Saving The Constitutional Democracy

Adv. Santosh Paul

12 Jan 2019 12:59 PM GMT

  • Saving The Constitutional Democracy

    Where you see wrong or inequality or injustice, speak out, because this is your country. This is your democracy. Make it. Protect it. Pass it on. -Thurgood Marshall

    President Maithripala Sirisena of Sri Lanka did what Presidents with an exaggerated sense of power, normally do. The President, in late last October dismissed the Prime Minister Ranil Wickremesinghe, the leader of the United National Party (UNP) which enjoyed the majority in the house. He appointed minority leader Mahinda Rajapaksa as Prime Minister. .Rajapaksa, without the numbers, on...

    President Maithripala Sirisena of Sri Lanka did what Presidents with an exaggerated sense of power, normally do. The President, in late last October dismissed the Prime Minister Ranil Wickremesinghe, the leader of the United National Party (UNP) which enjoyed the majority in the house. He appointed minority leader Mahinda Rajapaksa as Prime Minister. .

    Rajapaksa, without the numbers, on the strength of the Presidential order assumed office and even appointed a Cabinet. He did not face the Parliament. The anticipated defections did not take place and he could not cobble up a majority. Two weeks later the constitutional crisis now boiled over into a political turmoil. The President issued another proclamation. This time, he dissolved the Parliament at midnight and summoned a new Parliament to meet 2 months and 10 days later.

    The President did this, despite the terse and precise text of Article 70 of the Constitution which prevents him from dissolving the Parliament unless 4 years and 6 months have passed after the first meeting of the Parliament. The second option which the framers very carefully crafted to protect democracy, enabled only the Parliament to seek dissolution of the House by a resolution of 2/3rd of its members voting in favour of the dissolution.

    Invariably, with reticent courts, demagogic Presidents get away with constitutionally aberrant behavior. But this was Sri Lanka's painfully constructed IV Constitution after its independence since 4 February 1948. Sri Lanka has had more than its share of civil strife, sectarian conflicts and even a long running fratricidal separatist war which almost tore the country apart. And now the country was gearing up for another political upheaval. The Supreme Court of Sri Lanka found it incumbent "to hear the parties before the court without delay".

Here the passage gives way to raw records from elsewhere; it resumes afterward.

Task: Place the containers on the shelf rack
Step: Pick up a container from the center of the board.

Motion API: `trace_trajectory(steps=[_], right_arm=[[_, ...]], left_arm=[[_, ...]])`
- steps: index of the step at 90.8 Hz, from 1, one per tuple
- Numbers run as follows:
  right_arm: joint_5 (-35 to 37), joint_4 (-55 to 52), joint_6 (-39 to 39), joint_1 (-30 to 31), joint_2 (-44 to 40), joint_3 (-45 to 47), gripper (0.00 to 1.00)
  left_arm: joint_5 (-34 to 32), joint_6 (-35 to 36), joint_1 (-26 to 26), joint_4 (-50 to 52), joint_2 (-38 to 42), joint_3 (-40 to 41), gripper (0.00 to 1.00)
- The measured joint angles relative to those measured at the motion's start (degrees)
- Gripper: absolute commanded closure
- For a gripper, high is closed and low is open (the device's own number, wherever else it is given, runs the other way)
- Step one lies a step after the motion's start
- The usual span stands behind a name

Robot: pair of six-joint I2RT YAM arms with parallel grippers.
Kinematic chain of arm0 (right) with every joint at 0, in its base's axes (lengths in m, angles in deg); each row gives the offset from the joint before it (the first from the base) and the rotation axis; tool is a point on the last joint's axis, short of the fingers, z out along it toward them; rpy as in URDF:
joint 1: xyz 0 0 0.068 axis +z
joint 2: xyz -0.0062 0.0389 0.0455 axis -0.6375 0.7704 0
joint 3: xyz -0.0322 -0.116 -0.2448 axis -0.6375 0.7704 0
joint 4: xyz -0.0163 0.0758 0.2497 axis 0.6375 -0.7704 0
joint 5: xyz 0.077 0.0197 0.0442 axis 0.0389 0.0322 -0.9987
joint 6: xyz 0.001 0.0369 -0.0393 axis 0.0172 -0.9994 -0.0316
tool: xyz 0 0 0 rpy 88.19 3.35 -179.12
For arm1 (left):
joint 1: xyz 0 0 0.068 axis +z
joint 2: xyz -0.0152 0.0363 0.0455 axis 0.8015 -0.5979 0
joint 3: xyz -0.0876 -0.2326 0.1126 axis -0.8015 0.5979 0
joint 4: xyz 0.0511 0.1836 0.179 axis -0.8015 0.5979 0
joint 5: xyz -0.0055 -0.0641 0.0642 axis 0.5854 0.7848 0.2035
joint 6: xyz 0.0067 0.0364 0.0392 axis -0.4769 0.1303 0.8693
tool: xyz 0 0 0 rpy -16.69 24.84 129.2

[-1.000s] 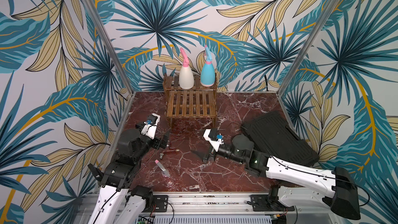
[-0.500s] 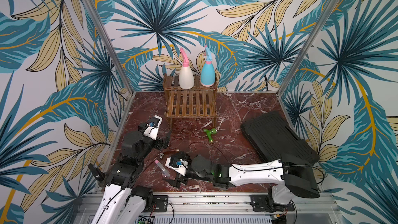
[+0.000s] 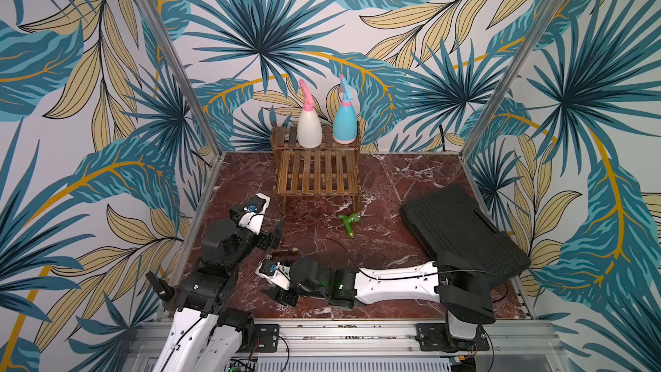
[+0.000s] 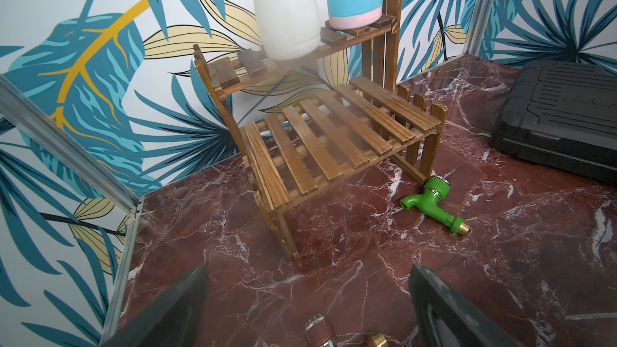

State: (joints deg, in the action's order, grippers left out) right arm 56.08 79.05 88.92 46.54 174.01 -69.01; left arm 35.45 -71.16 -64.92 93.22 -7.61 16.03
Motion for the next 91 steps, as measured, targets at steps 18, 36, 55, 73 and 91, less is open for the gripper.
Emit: trace_trajectory(steps=[18,36,55,73,91], right_arm=[[0.7,-2.6,-1.1,0.0,0.3,-0.3,0.68],[1.3,-2.5,-1.4,0.0,0.2,-0.1,0.77],[4.2,-0.7,-2.5,0.0,-4.3,5.3,0.78],[10.2,-0.5,-6.3,0.0,-16.1,14.6,0.79],[18.0,-6.8,-11.6,-0.4,-26.1,18.0,0.79]], left_arm=[[0.4,0.0,0.0,0.0,0.4,0.1,0.0],[1.0,0.0,0.0,0.0,1.2,0.1,0.0],[1.4,-0.1,0.0,0.0,2.0,0.1,0.0],[1.4,-0.4,0.0,-0.4,2.5,0.1,0.0],[7.0,0.0,0.1,-2.2,4.0,0.4,0.0]])
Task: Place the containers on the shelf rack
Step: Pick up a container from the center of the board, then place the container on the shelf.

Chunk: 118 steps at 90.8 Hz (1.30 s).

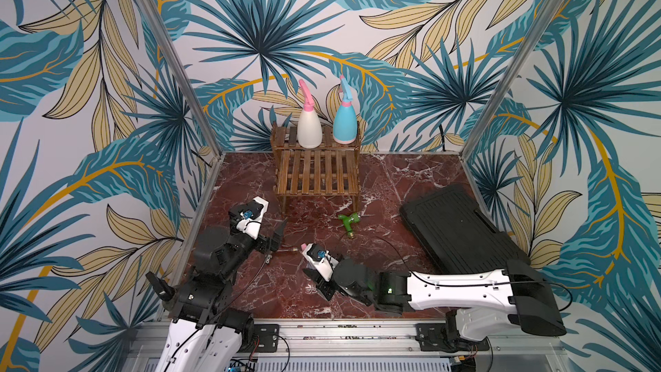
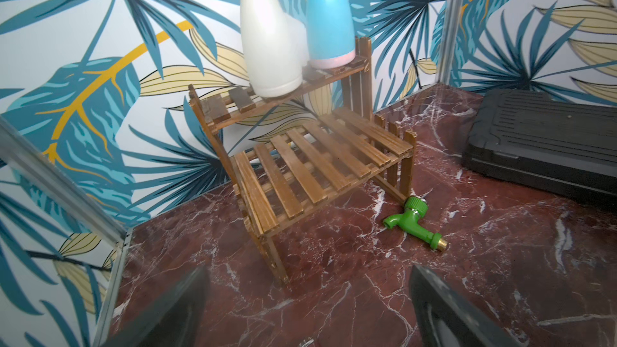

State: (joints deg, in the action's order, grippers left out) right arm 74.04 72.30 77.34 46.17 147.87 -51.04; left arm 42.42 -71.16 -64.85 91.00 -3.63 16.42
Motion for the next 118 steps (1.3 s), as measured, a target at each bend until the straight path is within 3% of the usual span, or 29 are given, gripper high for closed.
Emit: trace_trajectory(steps=[20,39,60,98,118], right_arm=[[3.0,-8.7,-4.8,-5.7,-6.3,0.5,0.79],[2.3,-15.8,-5.9,-14.3,-9.7,-2.6,0.81],[0.1,-21.5,-4.9,-23.5,-10.9,-11.6,0.8],[-5.3,-29.2,5.1,-33.5,5.7,-39.9,0.79],[-11.1,-31.8,9.7,-37.1,15.1,-48.4,0.79]], left_arm=[[10.9,2.2,-2.4,-0.8,-2.6,1.0,0.0],[11.4,6.0,-10.1,1.7,-7.4,0.7,0.0],[11.1,6.4,-11.6,2.6,-12.5,-2.3,0.0],[10.3,6.4,-11.7,0.4,-19.8,-4.3,0.0],[8.7,7.0,-11.7,0.7,-21.1,-4.3,0.0]])
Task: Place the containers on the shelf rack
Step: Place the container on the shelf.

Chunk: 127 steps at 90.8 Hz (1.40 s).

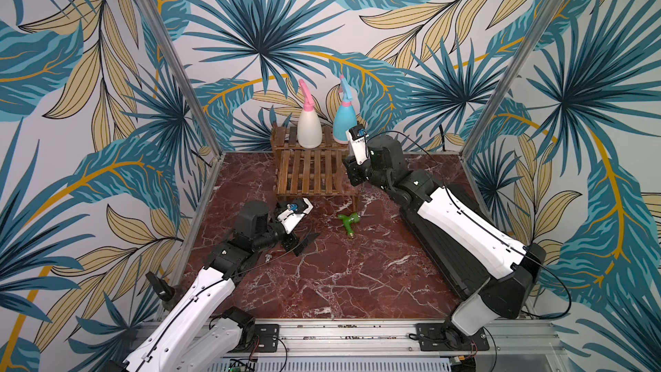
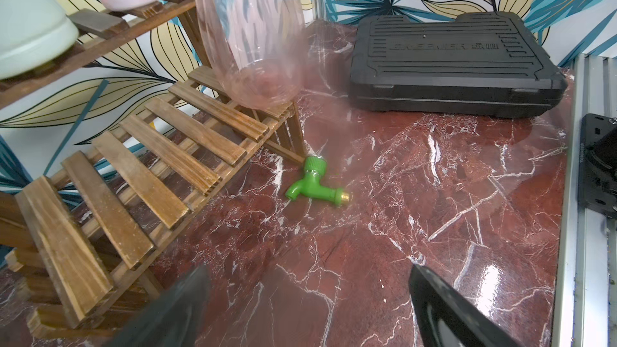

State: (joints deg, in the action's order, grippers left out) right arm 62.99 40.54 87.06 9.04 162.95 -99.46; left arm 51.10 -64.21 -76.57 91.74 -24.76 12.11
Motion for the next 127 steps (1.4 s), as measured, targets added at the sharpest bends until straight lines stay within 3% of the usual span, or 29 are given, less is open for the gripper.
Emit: trace_trajectory(steps=[30,89,110,127], right_arm=[[-6.2,-0.7,3.6,-4.2,4.9,-2.1,0.79],[-9.6,5.3,4.4,-6.5,8.7,-1.6,0.78],[-10.0,5.4,4.4,-7.1,9.3,-1.4,0.72],[-10.1,5.4,3.8,-7.1,9.3,-1.4,0.55]], left_arm=[[-0.4,0.0,0.9,0.0,-0.9,0.0,0.0],[-0.1,-0.5,4.1,-0.6,-2.1,0.0,0.0],[-0.1,-1.1,4.9,-1.2,-2.0,0.0,0.0],[-0.1,-1.2,5.2,-1.4,-2.0,0.0,0.0]])
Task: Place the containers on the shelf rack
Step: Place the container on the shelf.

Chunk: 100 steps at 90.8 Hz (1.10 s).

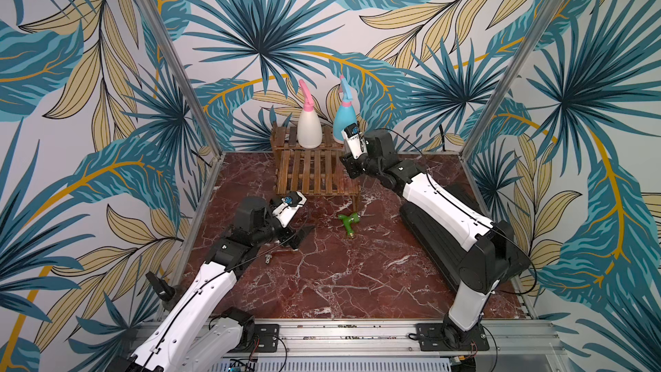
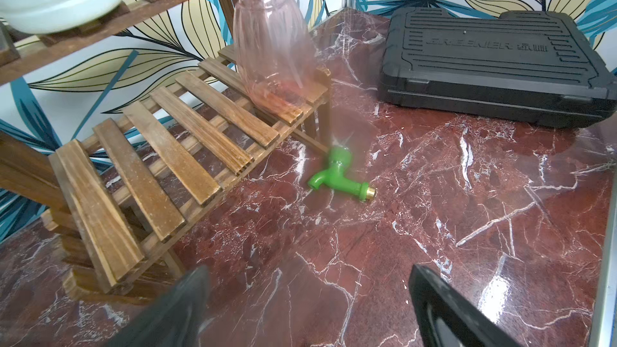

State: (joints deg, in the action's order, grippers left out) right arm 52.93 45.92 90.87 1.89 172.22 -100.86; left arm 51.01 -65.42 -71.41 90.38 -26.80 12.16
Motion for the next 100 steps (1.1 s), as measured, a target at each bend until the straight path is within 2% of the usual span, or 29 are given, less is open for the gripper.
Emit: trace_trajectory(steps=[28,33,37,48,66,75,81,100], right_arm=[[-0.2,0.0,-0.7,-0.2,0.0,0.0,0.33],[-0.2,0.1,-0.7,-0.3,0.0,0.1,0.26],[-0.2,0.2,-1.1,-0.3,0.0,0.2,0.16],[-0.6,1.1,-0.7,-0.3,-0.1,1.6,0.05],[-0.7,3.4,-0.7,-0.3,-4.7,8.0,0.01],[-0.2,6.7,0.0,-0.3,-11.2,14.0,0.01],[0.6,9.4,0.8,-0.4,-16.0,17.9,0.01],[2.2,16.5,2.1,-5.2,-27.9,28.3,0.01]], left_arm=[[0.0,-0.1,0.1,-0.2,0.0,0.0,0.0],[0.0,-0.1,0.2,-0.2,0.0,0.0,0.0],[0.0,-0.1,0.2,-0.2,0.0,0.0,0.0],[0.0,-0.5,0.4,-0.2,0.0,0.0,0.0],[-2.1,-2.6,3.7,0.0,0.5,-0.1,0.0],[-5.7,-4.1,8.5,2.3,0.8,-1.5,0.0],[-8.1,-5.3,13.4,4.4,0.8,-3.5,0.0],[-16.6,-11.1,34.0,12.0,1.9,-11.3,0.0]])
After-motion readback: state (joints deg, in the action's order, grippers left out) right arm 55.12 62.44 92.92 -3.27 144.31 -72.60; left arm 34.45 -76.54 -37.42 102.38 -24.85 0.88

    As it always happens in all constitutional matters, the right to seek a judicial review was questioned by the establishment with great vigour. The Framers of Sri Lanka's Constitution were careful enough to buttress judicial review. The proviso to Article 35 (1) guided that nothing should be "read and construed as restricting the right of any person to make an application under Article 126 against the attorney general, in respect of anything done or omitted to be done by the President in his official capacity". The Court eloquently put it that the sovereignty of the people was the 'grundnorm' of the Constitution, the Fundamental rights were "part of their intangible heritage" and the Court was "giving tangible and effective life and meaning to the sovereignty of the people".

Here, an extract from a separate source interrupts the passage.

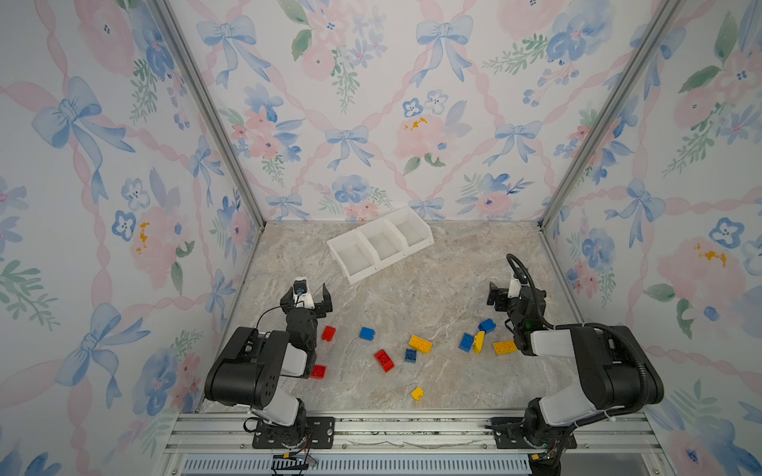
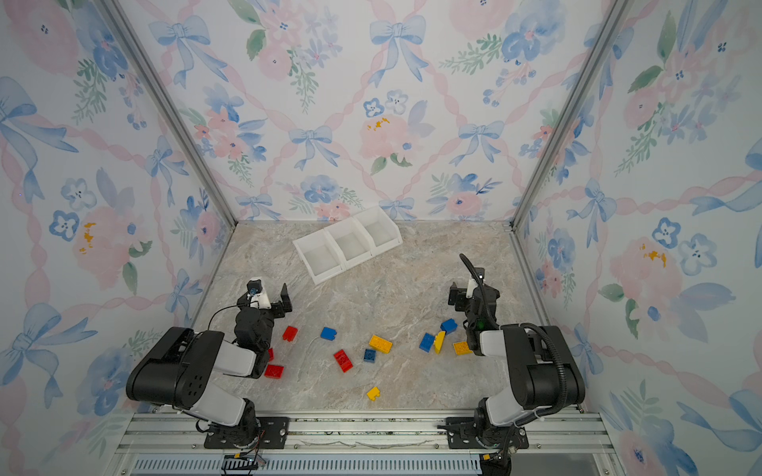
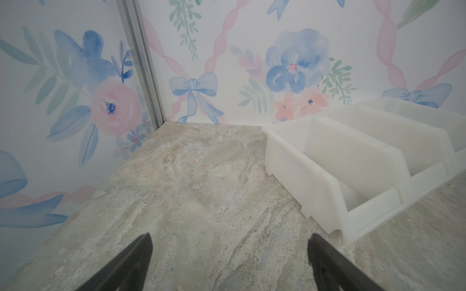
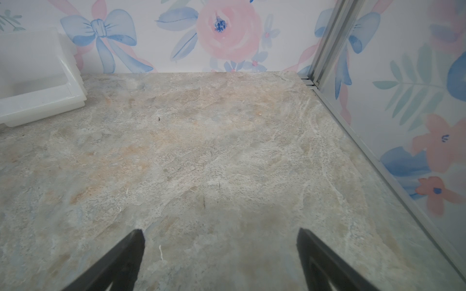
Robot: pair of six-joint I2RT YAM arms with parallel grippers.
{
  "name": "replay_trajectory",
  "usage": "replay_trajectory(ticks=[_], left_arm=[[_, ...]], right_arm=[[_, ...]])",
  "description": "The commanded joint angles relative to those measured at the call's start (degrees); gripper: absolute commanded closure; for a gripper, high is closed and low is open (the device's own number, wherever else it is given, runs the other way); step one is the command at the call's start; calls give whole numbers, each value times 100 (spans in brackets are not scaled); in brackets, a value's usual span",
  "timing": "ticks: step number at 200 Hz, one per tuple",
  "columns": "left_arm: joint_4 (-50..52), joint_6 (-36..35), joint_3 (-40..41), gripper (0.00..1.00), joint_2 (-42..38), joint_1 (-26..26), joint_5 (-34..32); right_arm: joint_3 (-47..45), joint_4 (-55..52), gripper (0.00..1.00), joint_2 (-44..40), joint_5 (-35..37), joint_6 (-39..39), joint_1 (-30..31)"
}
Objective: Sort the legos into containers by color
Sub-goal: Move the container to the center of the table.
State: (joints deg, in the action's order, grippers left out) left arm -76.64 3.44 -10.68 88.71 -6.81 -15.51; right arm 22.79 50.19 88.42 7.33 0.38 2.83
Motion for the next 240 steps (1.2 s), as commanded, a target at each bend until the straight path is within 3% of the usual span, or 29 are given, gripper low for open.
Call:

    Did the President enjoy an absolute immunity? Did the President enjoy an absolute immunity? Immunity shields only the doer not the act. This was the dicta of the Court in Karunathilaka VS. Dayananda Dissanayake (1991).In an incisive critique of the argument, the court concluded that the President was a creature of the Constitution and his powers are "circumscribed by the provisions of the Constitution". It reminded, that the nature of powers sought to be attributed to the President was that of an unrestricted "omnipotent power held by a monarch". The court reminded, "since 1972, this country has known no monarch and this court must reject any submission that carries with it a suggestion to the contrary".

    The Court warded of attempts to thwart the judicial review of the President's action under the specious argument that it was a political decision and did not amount to "executive or administrative action". Sri Lanka has a body of constitutional cases which have given wide meaning and import to the expression 'executive and administrative action'. The court held that, to the exclusion of the power to declare war and peace by the President, "all his other powers are subject to review by way of an application under article 126". The President's power "is neither untrammeled nor unrestrained, and ought to be exercised within limits". Thus spake the Supreme Court of Sri Lanka setting aside the President's order dissolving the Parliament.

    The curtains fell on a sordid display of constitutional perversity because of the fortitude of the Court. Will Sri Lanka's meticulously drafted IV Constitution, after decades of wading through its fratricidal conflicts, now survive the venality of its politics? It is difficult to predict. Whatever the future holds, 13th December 2018 will go down in the history of Sri Lanka as the day when its Supreme Court saved its constitution, tightened the constitutional grip over delinquent constitutional authorities and subjected them to the rule of law.